Sementara itu, Direktur Riset Visi, Nugroho Pratomo menyebut, fenomena tersebut sebagai alarm urgensi pendekatan model sistem dinamik. Ia menilai pengujian model ini bisa memenuhi kebutuhan pengetahuan akan pola sebaran yang prediktif terhadap wabah ini di Indonesia.
“Jumlah individu meninggal akibat virus ini dipengaruhi laju mortalitas yang diperkirakan berkisar di angka 5,8% berdasarkan pemodelan. Tingginya persentase ini sekaligus menunjukkan ada potensi jumlah kasus positif yang jauh lebih besar dibandingkan data resmi yang dikeluarkan oleh pemerintah,” jelas Nugroho.
Meski analisis menunjukkan pandemi tidak akan bertahan bertahun-tahun di Indonesia, namun upaya mencegah penularan yang dilakukan pemerintah tetap perlu ditingkatkan dan didukung peran aktif seluruh warga negara. Dengan demikian, penurunan jumlah kasus lebih cepat dari perkiraan.
Analisis yang menunjukkan pandemi mereda pada Juni juga bukan berarti penularan tidak akan terjadi di masa depan. Kasus corona gelombang 2 di China yang baru-baru ini banyak diberitakan, menunjukkan hal tersebut.
Nugroho menyebutkan, terdapat rentang waktu delapan hari antara kondisi konstan yang ditunjukkan pada permodelan (8 Juni 2020) dengan batas akhir tanggap darurat yang dilakukan pemerintah yang jatuh pada 31 Mei 2020. Karenanya, Visi menilai, keputusan pemerintah untuk melarang mudik adalah tepat.
“Adalah penting untuk mematuhi keputusan pemerintah. Masyarakat menahan diri untuk tidak mudik sebagai salah satu cara untuk mencegah penyebaran secara lebih luas. Upaya pemerintah melarang mudik dinilai sebagai upaya tepat membatasi penularan selain pemberlakuan PSBB di beberapa daerah, penggunaan masker, rajin mencuci tangan dengan benar, menjaga kebersihan lingkungan dan lain sebagainya,” kata Nugroho.

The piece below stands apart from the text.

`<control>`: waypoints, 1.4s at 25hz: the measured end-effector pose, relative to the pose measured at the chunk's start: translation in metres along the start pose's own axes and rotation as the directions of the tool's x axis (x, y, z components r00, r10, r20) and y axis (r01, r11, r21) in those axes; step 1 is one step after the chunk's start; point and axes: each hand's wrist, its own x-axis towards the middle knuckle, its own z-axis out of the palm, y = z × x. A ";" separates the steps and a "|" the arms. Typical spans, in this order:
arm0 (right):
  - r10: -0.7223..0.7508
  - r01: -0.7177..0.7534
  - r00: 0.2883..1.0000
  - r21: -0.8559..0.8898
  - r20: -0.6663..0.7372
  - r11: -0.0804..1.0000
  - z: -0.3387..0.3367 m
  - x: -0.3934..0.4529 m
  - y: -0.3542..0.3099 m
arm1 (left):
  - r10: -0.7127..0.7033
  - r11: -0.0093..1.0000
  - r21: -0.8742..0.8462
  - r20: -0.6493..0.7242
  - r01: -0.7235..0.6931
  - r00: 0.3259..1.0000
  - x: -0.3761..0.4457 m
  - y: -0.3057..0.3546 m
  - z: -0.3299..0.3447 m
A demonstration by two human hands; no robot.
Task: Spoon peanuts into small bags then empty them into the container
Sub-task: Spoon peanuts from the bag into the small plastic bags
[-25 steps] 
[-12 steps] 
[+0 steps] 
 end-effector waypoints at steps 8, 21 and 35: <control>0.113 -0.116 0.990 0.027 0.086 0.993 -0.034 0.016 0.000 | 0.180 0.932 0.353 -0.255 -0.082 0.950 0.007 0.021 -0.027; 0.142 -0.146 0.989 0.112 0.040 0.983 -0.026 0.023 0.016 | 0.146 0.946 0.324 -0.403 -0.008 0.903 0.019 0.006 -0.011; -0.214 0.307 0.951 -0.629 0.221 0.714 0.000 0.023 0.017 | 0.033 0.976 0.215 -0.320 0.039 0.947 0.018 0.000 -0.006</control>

Hal ini mengacu pada hasil uji analisis Visi yang menunjukkan banyaknya kontak antara individu hingga terinfeksi covid-19 adalah sekitar 34 kali per hari. Terinfeksi di sini belum tentu menunjukkan gejala sakit, termasuk ODP dan asimtomatik. Ini berarti jika tidak dilakukan berbagai intervensi untuk memutus mata rantai penularan, frekuensi paparan per hari dari tiap individu akan terpenuhi dan menyebabkan penularan.
"Individu yang rentan terinfeksi sendiri diperkirakan akan mengalami masa inkubasi selama 6,5 hari hingga menjadi sakit. Sementara itu, durasi penyakit hingga sembuh diprediksi memakan waktu sekitar 20 hari, namun tetap tergantung tingkat imun dan kualitas penanganan," pungkasnya.